* [Exercise description]:
From the records below, return every line containing the word "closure".

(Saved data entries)

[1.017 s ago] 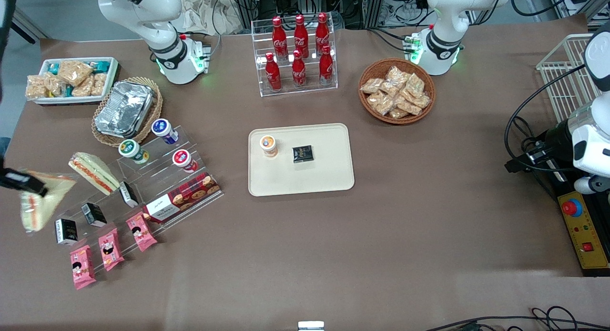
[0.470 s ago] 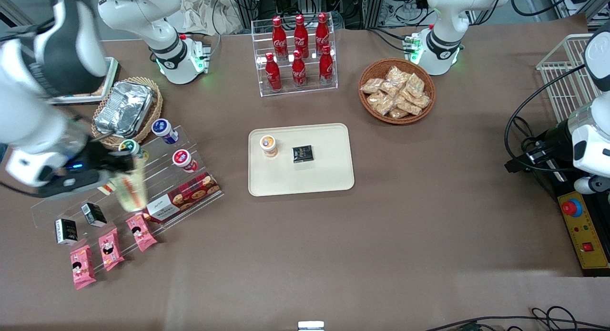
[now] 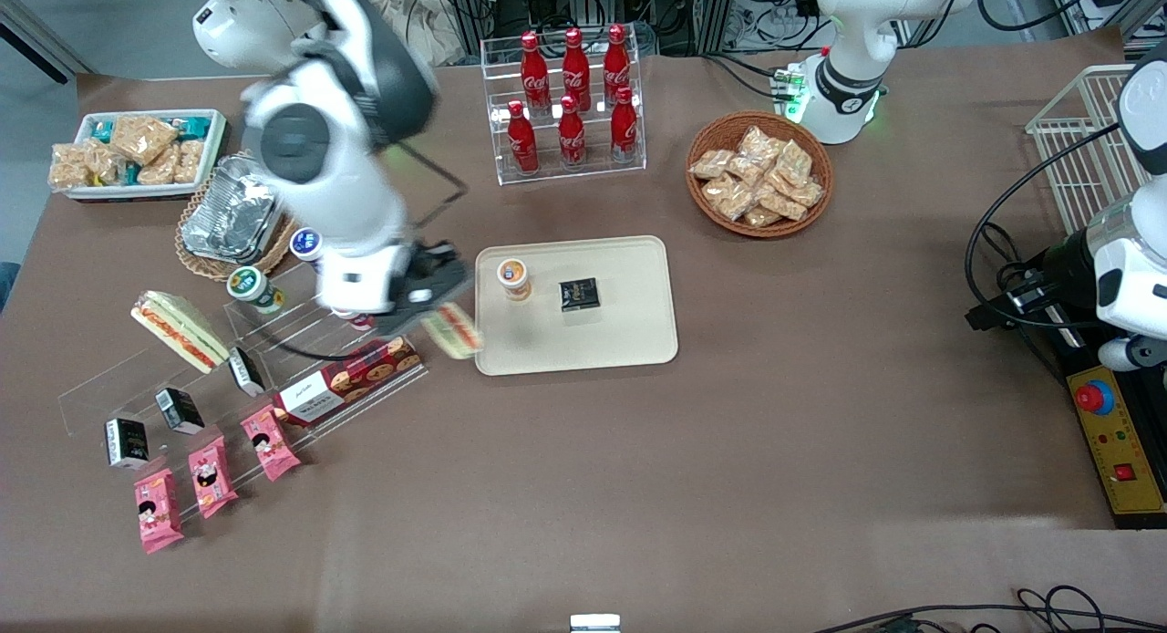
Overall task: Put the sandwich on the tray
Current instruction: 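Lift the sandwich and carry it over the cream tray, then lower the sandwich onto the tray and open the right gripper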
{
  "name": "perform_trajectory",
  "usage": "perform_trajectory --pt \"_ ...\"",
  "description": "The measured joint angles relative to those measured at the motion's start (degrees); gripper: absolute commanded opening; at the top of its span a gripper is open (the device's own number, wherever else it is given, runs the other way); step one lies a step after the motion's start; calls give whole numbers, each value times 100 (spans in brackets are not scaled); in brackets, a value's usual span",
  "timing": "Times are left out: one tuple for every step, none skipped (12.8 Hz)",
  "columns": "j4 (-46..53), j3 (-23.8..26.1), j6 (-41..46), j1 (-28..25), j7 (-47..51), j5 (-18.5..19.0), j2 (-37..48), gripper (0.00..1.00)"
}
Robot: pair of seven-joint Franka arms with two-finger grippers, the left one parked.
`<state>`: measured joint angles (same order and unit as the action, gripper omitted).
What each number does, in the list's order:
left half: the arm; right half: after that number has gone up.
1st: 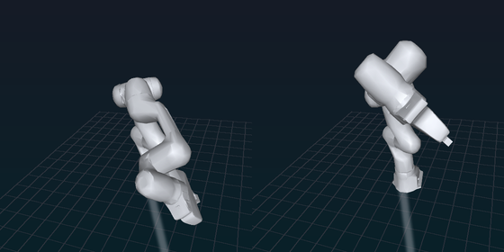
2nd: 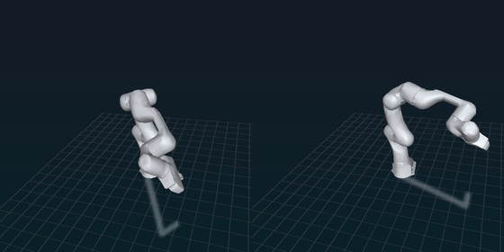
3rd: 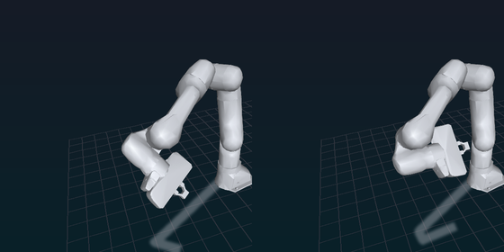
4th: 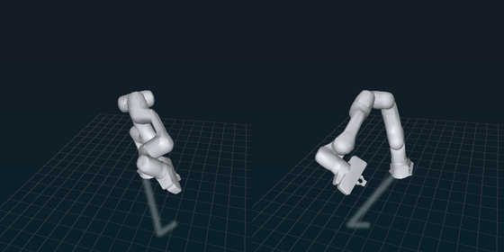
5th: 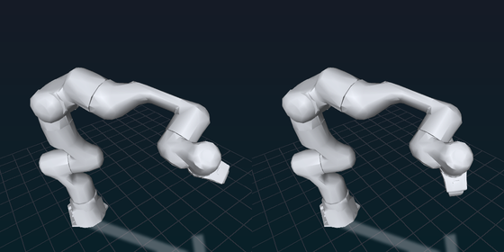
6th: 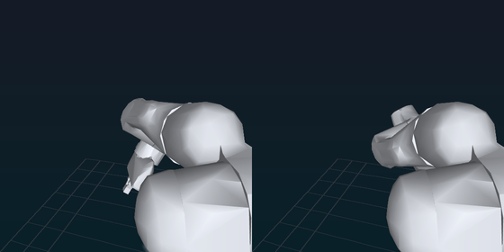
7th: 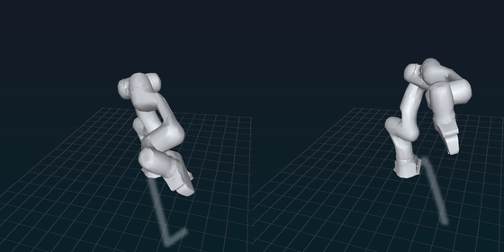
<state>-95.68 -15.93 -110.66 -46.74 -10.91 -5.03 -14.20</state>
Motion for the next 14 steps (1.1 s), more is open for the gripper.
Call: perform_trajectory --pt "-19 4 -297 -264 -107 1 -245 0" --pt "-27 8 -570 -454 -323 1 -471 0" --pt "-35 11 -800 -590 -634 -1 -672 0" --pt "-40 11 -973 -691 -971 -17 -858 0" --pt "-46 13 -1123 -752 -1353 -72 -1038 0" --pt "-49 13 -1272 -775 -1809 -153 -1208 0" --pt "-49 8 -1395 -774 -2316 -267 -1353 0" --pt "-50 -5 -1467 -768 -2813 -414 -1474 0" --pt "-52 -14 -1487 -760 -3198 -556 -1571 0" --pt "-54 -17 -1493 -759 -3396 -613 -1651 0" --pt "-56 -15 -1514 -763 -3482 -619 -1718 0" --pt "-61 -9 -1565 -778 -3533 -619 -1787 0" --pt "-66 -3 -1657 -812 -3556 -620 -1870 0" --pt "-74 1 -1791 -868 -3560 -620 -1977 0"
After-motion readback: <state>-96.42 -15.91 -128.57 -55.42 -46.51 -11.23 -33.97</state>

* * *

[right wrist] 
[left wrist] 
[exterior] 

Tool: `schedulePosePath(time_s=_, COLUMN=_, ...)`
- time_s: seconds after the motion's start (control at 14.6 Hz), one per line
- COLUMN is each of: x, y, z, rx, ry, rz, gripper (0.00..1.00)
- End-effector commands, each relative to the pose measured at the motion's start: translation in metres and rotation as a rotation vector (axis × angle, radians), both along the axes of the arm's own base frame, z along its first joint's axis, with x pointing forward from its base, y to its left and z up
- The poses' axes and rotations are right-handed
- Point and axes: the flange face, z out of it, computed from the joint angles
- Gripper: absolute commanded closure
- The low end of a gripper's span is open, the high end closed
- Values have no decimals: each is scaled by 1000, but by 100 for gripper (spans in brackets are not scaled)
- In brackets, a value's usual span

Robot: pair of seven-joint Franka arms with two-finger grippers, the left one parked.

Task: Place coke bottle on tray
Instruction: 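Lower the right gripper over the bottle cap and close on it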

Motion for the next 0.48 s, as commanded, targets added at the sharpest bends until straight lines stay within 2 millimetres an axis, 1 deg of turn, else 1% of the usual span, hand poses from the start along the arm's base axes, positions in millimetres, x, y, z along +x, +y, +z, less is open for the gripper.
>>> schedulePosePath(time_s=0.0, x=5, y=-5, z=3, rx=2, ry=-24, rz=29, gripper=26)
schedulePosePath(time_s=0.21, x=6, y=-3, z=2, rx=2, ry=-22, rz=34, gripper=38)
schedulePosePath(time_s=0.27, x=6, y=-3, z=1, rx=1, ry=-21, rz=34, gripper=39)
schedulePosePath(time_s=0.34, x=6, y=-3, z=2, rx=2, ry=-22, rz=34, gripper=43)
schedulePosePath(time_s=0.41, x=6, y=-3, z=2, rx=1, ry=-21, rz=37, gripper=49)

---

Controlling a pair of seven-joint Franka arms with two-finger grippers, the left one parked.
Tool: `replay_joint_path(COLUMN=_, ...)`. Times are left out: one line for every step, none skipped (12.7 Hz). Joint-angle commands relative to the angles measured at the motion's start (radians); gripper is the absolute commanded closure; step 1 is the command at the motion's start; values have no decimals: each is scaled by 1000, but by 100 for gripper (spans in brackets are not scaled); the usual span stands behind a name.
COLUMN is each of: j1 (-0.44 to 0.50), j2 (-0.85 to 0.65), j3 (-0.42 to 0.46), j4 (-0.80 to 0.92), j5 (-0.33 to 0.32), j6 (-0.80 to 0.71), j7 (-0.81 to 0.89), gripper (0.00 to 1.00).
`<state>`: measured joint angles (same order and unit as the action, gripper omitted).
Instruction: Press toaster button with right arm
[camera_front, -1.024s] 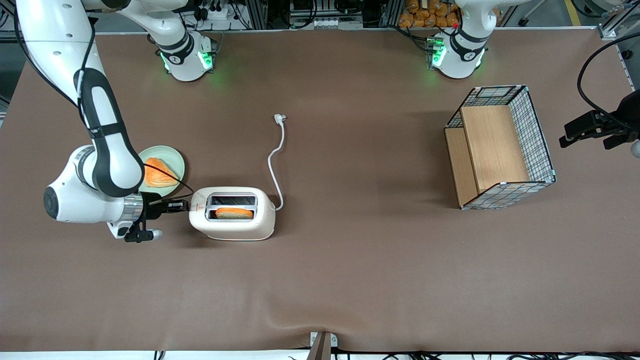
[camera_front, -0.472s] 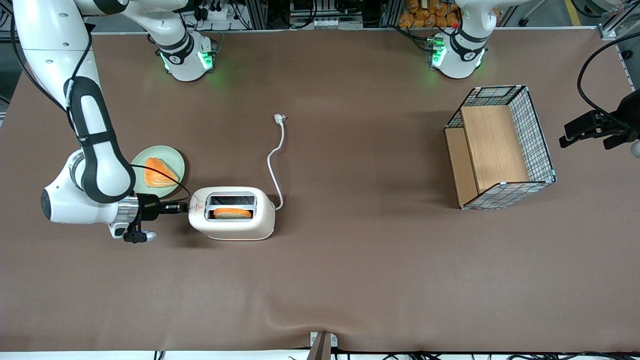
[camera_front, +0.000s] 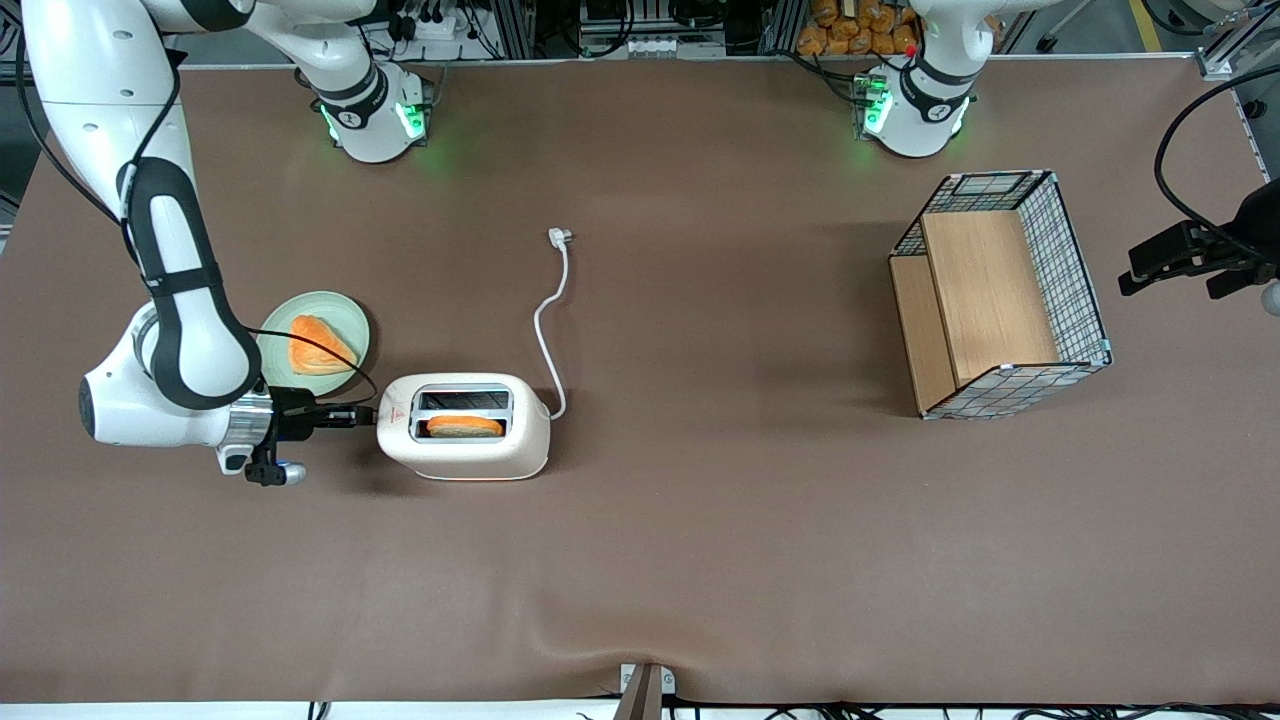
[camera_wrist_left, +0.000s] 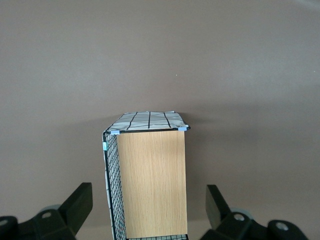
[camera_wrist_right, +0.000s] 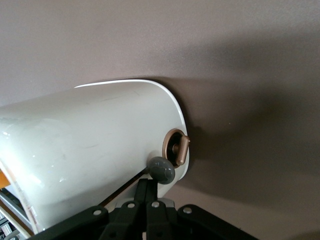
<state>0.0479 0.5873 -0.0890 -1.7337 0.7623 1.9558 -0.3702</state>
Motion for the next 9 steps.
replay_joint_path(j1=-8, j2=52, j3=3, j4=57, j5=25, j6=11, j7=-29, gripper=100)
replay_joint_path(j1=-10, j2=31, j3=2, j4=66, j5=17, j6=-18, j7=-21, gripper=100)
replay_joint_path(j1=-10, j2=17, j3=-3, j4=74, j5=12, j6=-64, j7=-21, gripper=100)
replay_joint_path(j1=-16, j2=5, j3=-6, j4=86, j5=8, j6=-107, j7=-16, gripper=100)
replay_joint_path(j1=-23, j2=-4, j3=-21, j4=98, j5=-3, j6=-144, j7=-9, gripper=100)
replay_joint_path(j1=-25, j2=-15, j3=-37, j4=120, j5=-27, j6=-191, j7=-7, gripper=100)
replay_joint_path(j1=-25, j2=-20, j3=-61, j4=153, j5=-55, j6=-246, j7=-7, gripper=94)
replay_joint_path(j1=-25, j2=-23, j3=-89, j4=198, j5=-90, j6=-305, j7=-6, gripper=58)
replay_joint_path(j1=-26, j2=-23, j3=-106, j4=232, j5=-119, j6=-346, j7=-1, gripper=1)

* [Expected output]:
- Gripper: absolute commanded closure
Tool: `replay_joint_path(COLUMN=_, ...)`. Times are left out: one line for every step, none skipped (12.7 Hz). Joint-angle commands relative to the angles measured at the motion's start (radians); gripper is the absolute commanded closure; step 1 is the command at the motion's start; values have no decimals: each is scaled by 1000, but by 100 for gripper (spans in brackets are not scaled); the usual span stands behind a name.

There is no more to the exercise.